## [TASK PROMPT]
The answer must consist only of the lines from the line with "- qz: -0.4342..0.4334" to the line with "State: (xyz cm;", both included, exactly as they stand below.

- Opening Delimiter -

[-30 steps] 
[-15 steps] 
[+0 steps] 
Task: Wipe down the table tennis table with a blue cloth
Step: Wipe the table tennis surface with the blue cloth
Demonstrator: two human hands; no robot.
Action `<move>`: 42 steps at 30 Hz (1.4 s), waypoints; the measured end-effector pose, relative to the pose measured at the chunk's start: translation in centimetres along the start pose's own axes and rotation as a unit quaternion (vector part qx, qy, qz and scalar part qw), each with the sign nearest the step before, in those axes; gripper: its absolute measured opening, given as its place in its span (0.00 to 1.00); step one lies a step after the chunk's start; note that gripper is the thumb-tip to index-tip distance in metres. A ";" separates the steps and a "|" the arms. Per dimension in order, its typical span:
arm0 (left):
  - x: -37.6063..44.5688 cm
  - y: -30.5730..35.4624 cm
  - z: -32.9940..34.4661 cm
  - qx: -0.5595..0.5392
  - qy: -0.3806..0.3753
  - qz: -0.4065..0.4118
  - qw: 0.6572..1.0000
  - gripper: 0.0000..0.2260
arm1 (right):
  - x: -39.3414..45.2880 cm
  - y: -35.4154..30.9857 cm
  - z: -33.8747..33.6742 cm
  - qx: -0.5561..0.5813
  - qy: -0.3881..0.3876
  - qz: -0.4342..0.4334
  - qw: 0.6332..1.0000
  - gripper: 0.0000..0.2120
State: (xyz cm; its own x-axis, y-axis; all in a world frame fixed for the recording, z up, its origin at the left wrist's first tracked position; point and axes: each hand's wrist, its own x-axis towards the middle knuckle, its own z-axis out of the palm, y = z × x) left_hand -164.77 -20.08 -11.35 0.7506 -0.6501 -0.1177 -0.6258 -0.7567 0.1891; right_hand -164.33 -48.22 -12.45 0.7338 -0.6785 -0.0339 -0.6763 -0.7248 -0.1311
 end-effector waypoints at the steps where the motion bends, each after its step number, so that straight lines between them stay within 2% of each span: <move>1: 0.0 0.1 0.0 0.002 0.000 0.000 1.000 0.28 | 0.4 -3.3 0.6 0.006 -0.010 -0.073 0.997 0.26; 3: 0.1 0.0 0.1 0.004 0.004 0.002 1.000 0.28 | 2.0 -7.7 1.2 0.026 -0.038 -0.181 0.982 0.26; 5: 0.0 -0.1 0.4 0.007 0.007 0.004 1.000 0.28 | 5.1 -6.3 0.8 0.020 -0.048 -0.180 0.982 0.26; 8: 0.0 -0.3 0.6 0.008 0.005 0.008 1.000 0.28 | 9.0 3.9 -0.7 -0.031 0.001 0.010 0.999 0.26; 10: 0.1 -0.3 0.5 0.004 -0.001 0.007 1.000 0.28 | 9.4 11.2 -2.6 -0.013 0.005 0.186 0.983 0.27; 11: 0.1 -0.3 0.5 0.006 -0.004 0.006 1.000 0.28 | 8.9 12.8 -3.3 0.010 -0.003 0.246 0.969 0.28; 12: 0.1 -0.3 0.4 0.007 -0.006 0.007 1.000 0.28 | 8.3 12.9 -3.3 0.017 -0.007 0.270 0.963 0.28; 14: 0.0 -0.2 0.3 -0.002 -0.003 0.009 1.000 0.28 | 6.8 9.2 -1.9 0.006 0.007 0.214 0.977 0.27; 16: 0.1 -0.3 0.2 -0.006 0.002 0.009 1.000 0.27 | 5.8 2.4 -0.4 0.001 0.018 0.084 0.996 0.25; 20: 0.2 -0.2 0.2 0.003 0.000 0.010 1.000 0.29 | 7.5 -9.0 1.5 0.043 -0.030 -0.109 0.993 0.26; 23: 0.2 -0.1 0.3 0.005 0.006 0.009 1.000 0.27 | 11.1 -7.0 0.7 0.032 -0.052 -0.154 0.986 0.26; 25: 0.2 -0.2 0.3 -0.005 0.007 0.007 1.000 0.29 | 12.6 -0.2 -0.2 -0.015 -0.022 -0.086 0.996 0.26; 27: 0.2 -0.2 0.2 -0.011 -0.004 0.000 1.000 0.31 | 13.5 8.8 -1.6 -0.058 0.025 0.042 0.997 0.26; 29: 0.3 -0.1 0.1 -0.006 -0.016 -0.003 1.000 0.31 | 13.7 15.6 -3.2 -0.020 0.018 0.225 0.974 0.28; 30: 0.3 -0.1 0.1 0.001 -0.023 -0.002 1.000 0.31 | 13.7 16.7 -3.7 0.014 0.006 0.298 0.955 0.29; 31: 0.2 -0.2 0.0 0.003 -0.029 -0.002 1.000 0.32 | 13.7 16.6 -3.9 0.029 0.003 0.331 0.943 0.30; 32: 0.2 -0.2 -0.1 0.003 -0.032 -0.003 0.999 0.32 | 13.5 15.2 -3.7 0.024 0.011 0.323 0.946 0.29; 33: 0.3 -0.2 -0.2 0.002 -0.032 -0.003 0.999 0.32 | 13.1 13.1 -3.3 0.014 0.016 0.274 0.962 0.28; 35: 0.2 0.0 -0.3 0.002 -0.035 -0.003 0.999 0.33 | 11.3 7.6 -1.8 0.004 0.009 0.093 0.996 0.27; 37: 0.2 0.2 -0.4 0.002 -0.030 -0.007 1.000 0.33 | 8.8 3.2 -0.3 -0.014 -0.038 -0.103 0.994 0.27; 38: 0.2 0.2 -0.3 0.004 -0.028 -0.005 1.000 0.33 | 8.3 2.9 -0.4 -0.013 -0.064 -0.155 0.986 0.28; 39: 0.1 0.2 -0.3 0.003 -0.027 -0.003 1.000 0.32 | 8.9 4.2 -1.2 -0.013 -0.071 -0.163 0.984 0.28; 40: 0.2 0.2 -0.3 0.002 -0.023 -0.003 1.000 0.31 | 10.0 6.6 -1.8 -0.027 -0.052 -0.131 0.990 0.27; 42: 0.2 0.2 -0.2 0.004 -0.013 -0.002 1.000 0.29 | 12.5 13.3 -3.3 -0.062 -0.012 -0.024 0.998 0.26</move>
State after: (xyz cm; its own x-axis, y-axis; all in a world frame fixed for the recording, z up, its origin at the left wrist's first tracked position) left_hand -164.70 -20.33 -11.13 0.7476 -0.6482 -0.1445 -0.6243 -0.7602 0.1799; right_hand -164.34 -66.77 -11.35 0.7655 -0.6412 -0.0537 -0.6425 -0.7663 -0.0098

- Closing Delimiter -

## [RESPONSE AREA]
  - qz: -0.4342..0.4334
  - qw: 0.6332..1.0000
  - gripper: 0.0000..0.2120
State: (xyz cm; its own x-axis, y-axis; all in a world frame fixed for the recording, z up, its origin at the left wrist's first tracked position; point and axes: each hand's wrist, its own x-axis towards the middle knuckle, its own z-axis out of the palm, y = z × x) left_hand -164.77 -20.08 -11.35 0.7506 -0.6501 -0.1177 -0.6258 -0.7567 0.1891; right_hand -164.33 -48.22 -12.45 0.7338 -0.6785 -0.0339 -0.6763 -0.7248 -0.1311

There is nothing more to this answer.